Both ignored how Snow had never fully returned all he had given to her.
He let her blame Regina. She could claim that the constant fear, the endless running were affecting them. She pretended that if only the Queen would let them be, their future and their happiness would be more secure. He allowed her the lie, even though it was clear to both of them that Snow would never wish Regina out of her life.
It was just one more thing he had offered her in love.
But then he was gone, and Regina truly had disrupted whatever hope there had been for their happiness.
So when the parlay was declared, Snow did not know what debts she might be called to repay.
She met Regina at a stable, and they walked together to a gravesite as the past was elucidated.
It was there that Snow realized how much she had taken without even realizing.
Regina's happiness. Regina's future.
Her entire life she had wanted to see this woman happy, and all her life she had been unable to do so, because she was such a skilled and insatiable thief that she did not even known all that she had stolen.
Suddenly, all she had forfeited in their long conflict, her kingdom, her title, even her father, took on new meaning.
The suffering she and Regina were enduring, had endured, remained disparate.
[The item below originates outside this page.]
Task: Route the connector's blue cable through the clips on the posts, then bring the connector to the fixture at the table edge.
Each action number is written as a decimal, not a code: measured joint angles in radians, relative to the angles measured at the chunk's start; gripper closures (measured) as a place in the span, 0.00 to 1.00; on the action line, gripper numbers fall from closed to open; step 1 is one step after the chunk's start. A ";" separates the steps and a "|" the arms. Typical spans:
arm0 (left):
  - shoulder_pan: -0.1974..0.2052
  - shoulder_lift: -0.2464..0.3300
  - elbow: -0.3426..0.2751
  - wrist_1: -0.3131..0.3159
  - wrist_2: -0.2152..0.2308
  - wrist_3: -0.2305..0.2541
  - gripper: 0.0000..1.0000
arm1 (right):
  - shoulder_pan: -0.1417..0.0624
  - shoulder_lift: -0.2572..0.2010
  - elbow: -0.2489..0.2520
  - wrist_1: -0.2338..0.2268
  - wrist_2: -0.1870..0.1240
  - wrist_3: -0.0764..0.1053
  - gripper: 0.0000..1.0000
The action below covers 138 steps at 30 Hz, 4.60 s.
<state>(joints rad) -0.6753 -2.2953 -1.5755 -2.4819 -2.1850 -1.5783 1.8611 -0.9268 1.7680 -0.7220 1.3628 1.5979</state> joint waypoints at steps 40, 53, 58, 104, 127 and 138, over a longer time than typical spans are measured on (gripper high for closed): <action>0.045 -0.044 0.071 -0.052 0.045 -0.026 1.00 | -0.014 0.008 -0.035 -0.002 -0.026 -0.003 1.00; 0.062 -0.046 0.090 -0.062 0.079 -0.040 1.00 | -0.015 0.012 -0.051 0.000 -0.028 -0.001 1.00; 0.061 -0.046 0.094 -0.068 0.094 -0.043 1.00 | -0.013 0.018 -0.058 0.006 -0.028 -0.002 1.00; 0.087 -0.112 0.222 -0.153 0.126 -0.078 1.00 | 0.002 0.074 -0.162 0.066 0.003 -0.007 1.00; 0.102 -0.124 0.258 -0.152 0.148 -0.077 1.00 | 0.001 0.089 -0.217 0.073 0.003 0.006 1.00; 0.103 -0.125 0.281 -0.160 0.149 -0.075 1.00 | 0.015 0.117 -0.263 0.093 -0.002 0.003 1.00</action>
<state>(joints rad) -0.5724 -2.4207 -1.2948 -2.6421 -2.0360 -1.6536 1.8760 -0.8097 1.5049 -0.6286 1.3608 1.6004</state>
And worse yet, a lifetime of thievery left her without the skills to repay what had been done.
Whatever heartbreak she had felt before was dwarfed by this devastation.
Then, Regina offered her the apple.
A life lost would be exchanged for a life taken.
The Queen smirked, certain she would accept the bargain however unwillingly.
But as Snow stood there, eyes on the only gift Regina would ever give her, she saw an opportunity to return to the moment when she had sat in the woods and told a man to cut her heart out. If her life and happiness were all that were required to remedy the imbalance between them, if that was how what was due and what was owed needed to be reconciled, then it was no sacrifice.
It was recompense.
So, Snow White gave all she could with the wish that it would be enough to make Regina happy.